## What is required
Reproduce all of the data below without alteration; exclude every picture.

## Data provided
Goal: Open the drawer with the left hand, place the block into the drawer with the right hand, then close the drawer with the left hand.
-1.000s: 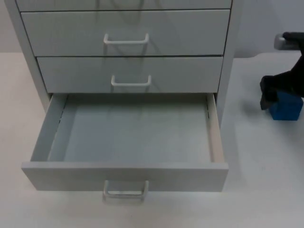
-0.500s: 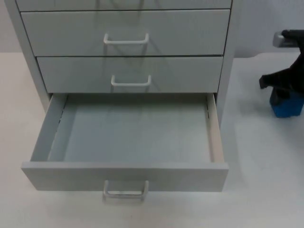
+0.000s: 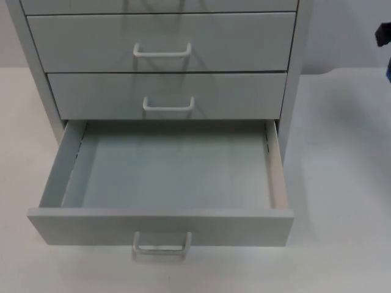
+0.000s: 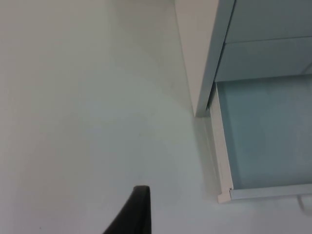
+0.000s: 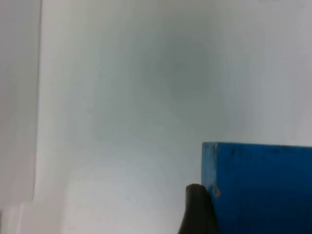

## Your response
Goal: Open the drawer with the left hand, place the block into the drawer with the right hand, then close the drawer with the left hand.
-1.000s: 
-0.500s: 
+0.000s: 
+0.000s: 
+0.000s: 

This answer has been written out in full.